Reviewer: Sam Cutbush
If you know Horseflies then you’ll know their visceral mix of tempo changes, wild dynamics and all-out rage make them a must see live band. The Portsmouth four-piece have just released their second album, Sea Control, and the live energy has been captured pretty well once again.
Opening track Waxwound starts with a gentle guitar riff which is joined by bass and drums before singer Joe Watson begins to attack the microphone. The build is gradual and restrained. Or at least it is until the song explodes into life with a jolt that’s akin to Queens Of The Stone Age’s Millionaire, and has a similarly juddering effect. Blowing someone’s head off on the first track should not be the best way to start an album, but really it is, and rest of the song powers along furiously, letting you know that you’ve begun a journey that’s fraught with danger and unexpected twists.
Second track Video Nasty I love, and not just because it reminds me of the Young Ones! Comparing the 80’s escapism of Video Nasties to current affairs shows this is a band with something to say, or scream anyway. Check out the accompanying video for this song too, as it serves to pour petrol on the touch paper they’ve already set ablaze in 3 furious minutes.
Next up is Modern Mind, and here is what I see as another nod to the 80’s in the form of Mike James’ guitar playing. Mike has opted for a gorgeous clean tone with a chime to it that reminds me of bands like Joy Division and The Cult. In an era when so many Indie bands have either no imagination or idea on what a distinctive guitar sound is, James has both the tone and the creativity to make everything interesting and atmospheric.
The theme continues into The Slow Choke, and while up to now the understated guitar has complimented Joe Watson’s raging vocals, this is the first time on the record we also hear him hold back and sing, before again tearing the mic a new one as the chorus kicks in. This adds another layer to the dynamics, as when Joe sings in his softer, more vulnerable tones you know he’s about to flick the switch and launch into another tirade.
Title track Sea Control is an instrumental intermission, and has a laid back, yet almost yearning feel to it, with Mike James’ E-bow the constant amongst stop-start percussion and bass. The serenity gives way to a tense urgency in Make It Look Like An Accident, which sees Joe Watson deliver an almost spoken vocal over staccato guitars and tempered by Matt Horn’s unique drumming style. Horn switches it up in the blink of an eye throughout the album, ranging from rock solid groove to crescendos of toms and cymbals that add brute force to the assault on the senses taking place.
Soft Focus is a gentle acoustic break that could seem out of place if you want wall-to-wall noise, but by this point you could do with a breather, and the plucked guitar part gives you just that. From acoustic beauty we reunite with the gorgeous retro guitar tone and Joe’s all-or-nothing vocals in Kill Jester, which weaves in and out of major and minor keys while bass player Dan Bush drives the song home, knitting the parts together as he has done throughout the whole album with a minimum of fuss. Bush again serves as the heartbeat in the sprawling Nailhouse as vocal and guitar fight for the limelight.

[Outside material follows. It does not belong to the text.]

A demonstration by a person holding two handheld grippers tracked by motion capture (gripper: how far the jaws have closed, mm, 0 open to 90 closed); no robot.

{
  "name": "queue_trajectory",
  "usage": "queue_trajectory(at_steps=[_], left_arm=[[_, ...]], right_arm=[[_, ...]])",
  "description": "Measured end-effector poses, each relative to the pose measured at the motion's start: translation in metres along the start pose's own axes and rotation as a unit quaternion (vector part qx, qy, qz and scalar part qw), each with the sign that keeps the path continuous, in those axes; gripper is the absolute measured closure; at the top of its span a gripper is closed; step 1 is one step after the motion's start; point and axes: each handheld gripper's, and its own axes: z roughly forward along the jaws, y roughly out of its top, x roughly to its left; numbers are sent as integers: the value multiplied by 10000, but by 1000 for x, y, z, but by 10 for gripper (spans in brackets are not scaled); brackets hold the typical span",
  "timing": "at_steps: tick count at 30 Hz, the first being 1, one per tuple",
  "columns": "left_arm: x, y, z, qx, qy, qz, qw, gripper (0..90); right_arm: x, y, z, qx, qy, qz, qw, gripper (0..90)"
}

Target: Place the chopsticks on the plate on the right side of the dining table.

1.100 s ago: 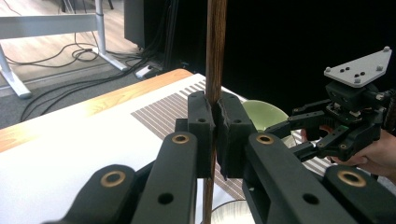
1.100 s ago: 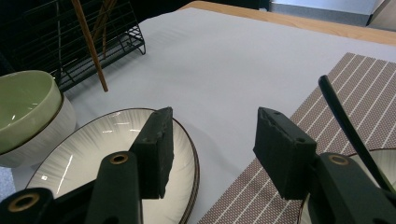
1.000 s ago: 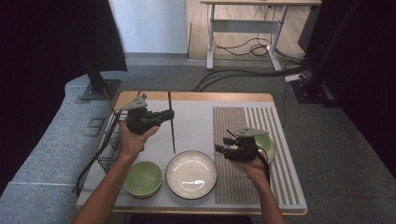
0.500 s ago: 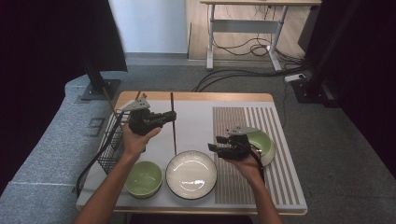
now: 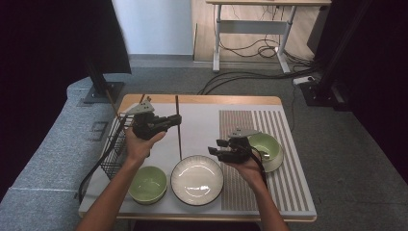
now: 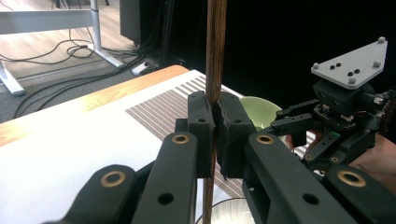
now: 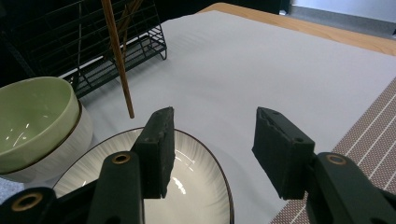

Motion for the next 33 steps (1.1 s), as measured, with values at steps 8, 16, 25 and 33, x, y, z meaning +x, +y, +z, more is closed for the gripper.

It’s impressive the amount of presence this album has without resorting to power chords and distortion, which is testament to Horseflies’ work ethic in finding the right sound, and also the production of Tim Greaves at Southsea Sound. Greaves clearly knows how to get a great band sounding great on record, and he’s harnessed the formidable energy and noise that Portsmouth venues are still recovering from now.
The volume and mood calms as we move to Statues, a haunting piano piece on a slightly – and I’d assume intentionally – off-key set of ivories. It’s another bold move by a band not keen on sticking to a formula, and a move that works. Bass and xylophone introduce us to Vampire Shift, a song that sees Horn’s drums and James’ guitar move up through the gears in unison until a combination of serene and erratic guitars take us to Joe’s softest vocal yet: “It’s so lonely/On the vampire shift”. The Sound Of Two Eyes Opening is the final track on the album, and it’s almost a flashback of everything we’ve been through up to this point, going from smooth to intense, to restrained, to breakneck, and finally, telling the listener “It’s alright/It’s OK”. And we’re done.
I’ve been looking forward to hearing Horseflies on record, and seeing how they take their live show and commit it to an album without losing their blistering energy and urgency. Not only do they achieve this, but they also add a little clarity to the chaos. As a result, Sea Control is outstanding, and has been in pretty much constant rotation since Friday, when it was released on Bandcamp. Alongside it is their first album These Halls Are Haunted Now, which was also recorded by Tim Greaves at Southsea Sound, and is also brilliant. Check them both out. Now.